How to complete this task
Pull every line containing "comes" from the data.

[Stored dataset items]
################

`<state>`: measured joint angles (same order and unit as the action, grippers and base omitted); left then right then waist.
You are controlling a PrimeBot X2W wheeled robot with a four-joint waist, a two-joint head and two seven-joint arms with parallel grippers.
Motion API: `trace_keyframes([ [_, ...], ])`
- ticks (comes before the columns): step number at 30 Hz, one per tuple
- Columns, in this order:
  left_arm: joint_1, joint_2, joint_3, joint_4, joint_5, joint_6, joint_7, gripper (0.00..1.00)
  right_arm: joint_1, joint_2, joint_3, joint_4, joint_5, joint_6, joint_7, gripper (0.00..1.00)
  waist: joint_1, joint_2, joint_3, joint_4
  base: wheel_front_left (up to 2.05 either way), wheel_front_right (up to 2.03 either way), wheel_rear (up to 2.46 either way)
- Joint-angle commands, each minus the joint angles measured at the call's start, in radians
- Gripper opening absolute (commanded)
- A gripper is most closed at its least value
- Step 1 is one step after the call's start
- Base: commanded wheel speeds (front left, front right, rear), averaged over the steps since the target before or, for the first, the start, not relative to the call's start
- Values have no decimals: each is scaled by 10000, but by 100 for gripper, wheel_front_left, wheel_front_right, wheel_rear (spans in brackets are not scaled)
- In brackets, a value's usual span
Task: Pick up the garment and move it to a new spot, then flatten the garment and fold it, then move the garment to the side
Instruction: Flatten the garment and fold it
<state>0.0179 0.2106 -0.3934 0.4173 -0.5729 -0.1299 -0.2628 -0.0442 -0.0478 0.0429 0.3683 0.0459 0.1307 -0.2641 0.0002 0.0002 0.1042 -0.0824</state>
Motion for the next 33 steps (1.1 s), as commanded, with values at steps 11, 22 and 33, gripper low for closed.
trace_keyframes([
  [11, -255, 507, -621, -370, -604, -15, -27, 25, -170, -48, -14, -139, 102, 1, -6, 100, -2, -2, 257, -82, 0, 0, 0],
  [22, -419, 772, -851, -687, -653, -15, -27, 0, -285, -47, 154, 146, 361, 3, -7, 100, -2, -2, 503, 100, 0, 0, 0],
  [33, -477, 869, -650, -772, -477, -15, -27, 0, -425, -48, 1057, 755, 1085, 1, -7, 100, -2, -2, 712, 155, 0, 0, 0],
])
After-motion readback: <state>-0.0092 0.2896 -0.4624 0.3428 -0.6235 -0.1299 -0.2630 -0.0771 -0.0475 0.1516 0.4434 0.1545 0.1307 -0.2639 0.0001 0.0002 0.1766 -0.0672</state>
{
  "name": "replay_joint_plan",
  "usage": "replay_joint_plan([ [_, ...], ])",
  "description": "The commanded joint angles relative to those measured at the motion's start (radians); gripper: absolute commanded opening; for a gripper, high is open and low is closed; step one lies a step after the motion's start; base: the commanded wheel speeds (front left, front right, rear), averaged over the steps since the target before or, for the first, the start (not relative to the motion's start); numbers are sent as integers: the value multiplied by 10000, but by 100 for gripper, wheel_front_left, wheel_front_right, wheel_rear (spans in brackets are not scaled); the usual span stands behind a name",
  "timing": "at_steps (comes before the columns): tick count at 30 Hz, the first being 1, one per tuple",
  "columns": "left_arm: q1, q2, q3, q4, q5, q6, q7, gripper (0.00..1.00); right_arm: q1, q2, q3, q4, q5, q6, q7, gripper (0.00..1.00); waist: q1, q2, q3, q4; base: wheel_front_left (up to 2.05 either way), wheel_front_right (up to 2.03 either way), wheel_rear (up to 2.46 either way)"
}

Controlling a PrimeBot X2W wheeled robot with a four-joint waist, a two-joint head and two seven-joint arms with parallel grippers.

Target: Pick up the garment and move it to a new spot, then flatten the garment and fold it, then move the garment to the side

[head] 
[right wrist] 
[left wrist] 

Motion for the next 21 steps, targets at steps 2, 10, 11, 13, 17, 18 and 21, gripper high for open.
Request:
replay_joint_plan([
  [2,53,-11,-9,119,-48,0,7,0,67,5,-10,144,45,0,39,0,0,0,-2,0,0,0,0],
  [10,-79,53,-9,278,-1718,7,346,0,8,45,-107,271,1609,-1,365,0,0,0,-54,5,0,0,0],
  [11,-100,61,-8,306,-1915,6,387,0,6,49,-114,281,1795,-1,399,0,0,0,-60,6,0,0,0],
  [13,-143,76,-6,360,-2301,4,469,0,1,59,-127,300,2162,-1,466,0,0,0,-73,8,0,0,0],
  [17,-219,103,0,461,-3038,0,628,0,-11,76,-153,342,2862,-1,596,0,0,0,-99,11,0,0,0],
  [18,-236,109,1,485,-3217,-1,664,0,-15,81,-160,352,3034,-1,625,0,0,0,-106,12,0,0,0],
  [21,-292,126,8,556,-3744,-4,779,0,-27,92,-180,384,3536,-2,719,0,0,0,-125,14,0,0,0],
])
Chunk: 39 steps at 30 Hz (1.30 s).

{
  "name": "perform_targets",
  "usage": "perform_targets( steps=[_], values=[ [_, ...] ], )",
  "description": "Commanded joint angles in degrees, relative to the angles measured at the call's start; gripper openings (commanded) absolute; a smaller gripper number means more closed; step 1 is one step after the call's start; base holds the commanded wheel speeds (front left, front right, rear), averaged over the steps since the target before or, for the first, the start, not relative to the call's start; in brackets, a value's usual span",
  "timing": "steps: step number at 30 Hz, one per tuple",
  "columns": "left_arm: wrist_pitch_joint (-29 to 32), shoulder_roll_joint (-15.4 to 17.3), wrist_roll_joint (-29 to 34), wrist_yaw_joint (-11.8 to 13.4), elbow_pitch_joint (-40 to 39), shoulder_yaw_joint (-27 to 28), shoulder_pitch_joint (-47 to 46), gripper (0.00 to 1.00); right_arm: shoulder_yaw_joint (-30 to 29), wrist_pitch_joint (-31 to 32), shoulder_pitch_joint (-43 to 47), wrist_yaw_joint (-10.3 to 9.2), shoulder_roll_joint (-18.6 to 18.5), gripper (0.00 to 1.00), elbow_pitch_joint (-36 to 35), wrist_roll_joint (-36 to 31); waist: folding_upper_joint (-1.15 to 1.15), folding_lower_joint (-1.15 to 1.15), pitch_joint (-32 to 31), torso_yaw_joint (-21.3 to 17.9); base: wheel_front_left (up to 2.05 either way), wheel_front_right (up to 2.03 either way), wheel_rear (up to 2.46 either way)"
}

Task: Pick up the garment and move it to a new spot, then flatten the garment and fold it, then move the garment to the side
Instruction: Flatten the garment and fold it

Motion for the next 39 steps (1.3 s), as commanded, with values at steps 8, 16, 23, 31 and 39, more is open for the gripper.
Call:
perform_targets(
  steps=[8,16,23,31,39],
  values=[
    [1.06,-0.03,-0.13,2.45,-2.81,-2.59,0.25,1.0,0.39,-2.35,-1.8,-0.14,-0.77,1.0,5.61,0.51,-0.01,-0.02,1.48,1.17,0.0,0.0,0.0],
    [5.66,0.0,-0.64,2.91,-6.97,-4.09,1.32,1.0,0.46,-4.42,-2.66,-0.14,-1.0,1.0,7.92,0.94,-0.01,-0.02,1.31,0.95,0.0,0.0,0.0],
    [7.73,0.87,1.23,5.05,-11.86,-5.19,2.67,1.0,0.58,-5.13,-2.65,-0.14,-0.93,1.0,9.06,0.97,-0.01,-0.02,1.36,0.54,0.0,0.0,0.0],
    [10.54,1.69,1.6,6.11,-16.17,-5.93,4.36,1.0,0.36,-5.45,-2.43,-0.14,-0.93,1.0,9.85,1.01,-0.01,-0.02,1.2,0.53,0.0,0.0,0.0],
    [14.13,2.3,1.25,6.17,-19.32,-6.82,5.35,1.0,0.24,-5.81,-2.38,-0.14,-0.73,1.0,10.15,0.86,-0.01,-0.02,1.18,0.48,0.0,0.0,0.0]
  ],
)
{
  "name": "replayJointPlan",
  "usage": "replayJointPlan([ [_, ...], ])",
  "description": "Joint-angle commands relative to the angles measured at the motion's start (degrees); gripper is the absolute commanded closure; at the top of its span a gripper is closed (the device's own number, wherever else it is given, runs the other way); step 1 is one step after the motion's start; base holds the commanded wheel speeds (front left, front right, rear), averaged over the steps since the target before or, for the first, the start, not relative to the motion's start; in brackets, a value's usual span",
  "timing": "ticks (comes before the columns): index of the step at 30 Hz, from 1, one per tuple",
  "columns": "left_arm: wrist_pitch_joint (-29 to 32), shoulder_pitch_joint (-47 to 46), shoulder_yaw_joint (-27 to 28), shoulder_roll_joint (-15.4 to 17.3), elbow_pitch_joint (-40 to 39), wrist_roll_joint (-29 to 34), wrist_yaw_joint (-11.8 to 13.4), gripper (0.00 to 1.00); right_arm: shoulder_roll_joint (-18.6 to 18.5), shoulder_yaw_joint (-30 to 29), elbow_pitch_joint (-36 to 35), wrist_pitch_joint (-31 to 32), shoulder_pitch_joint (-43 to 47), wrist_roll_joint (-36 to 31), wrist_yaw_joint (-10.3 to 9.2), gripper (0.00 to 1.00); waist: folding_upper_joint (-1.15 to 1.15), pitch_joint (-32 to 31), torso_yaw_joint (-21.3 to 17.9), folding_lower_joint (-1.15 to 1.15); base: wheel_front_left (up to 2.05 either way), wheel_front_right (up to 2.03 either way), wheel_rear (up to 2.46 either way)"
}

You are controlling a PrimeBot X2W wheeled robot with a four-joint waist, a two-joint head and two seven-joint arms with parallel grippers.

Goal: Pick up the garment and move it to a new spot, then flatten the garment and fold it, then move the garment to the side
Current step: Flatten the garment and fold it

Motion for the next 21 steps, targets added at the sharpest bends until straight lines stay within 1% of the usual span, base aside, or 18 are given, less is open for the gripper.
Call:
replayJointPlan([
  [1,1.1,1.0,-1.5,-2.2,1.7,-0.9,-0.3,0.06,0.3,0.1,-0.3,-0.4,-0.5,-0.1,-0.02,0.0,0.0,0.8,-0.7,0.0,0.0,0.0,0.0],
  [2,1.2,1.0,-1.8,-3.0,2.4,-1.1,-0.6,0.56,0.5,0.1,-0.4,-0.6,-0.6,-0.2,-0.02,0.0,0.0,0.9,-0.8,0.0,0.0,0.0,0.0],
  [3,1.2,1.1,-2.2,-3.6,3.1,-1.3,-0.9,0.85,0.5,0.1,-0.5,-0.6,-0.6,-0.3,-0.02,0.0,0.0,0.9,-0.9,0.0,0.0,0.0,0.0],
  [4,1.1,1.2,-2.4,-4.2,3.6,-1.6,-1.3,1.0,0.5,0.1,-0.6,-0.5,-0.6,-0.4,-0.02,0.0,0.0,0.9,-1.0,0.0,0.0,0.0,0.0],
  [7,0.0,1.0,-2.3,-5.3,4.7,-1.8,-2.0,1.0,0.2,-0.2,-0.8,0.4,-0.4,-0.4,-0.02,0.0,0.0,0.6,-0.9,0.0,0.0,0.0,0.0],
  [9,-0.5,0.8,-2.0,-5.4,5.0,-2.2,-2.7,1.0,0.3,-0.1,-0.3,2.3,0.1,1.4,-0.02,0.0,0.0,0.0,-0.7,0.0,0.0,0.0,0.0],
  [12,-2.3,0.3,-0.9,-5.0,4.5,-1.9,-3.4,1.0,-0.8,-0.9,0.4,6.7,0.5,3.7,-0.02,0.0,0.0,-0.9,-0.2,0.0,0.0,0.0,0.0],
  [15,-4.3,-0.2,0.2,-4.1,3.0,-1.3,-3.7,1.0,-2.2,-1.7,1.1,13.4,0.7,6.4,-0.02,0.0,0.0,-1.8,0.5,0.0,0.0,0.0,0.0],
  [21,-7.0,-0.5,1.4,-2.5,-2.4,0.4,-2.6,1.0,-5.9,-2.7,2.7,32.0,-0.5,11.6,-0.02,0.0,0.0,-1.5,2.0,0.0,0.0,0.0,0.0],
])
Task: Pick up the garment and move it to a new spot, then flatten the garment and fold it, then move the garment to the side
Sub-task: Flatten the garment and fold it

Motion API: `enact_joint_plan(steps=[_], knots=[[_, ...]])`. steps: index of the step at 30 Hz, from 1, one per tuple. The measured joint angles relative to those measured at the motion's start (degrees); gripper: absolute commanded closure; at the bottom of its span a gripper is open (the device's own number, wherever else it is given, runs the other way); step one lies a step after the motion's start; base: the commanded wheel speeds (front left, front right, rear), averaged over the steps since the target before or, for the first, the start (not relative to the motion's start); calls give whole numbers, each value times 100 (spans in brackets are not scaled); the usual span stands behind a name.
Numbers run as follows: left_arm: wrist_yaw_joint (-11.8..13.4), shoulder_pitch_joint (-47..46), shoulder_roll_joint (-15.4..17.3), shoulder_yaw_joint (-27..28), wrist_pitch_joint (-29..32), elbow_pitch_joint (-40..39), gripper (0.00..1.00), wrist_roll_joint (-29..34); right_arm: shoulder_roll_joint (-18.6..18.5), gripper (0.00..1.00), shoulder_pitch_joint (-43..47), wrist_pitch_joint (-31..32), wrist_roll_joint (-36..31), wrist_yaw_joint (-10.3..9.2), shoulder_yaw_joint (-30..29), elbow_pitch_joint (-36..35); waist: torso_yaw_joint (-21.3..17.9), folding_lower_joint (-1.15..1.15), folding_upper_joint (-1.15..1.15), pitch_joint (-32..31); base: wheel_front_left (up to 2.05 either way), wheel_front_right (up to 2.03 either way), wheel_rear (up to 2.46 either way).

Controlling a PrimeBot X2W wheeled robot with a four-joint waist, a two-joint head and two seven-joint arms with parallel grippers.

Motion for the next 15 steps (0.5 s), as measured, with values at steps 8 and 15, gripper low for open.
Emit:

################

Answer space
- ticks (comes before the columns): step number at 30 Hz, one per tuple
  "timing": "at_steps (comes before the columns): tick count at 30 Hz, the first being 1, one per tuple",
  "timing": "ticks (comes before the columns): index of the step at 30 Hz, from 1, one per tuple",

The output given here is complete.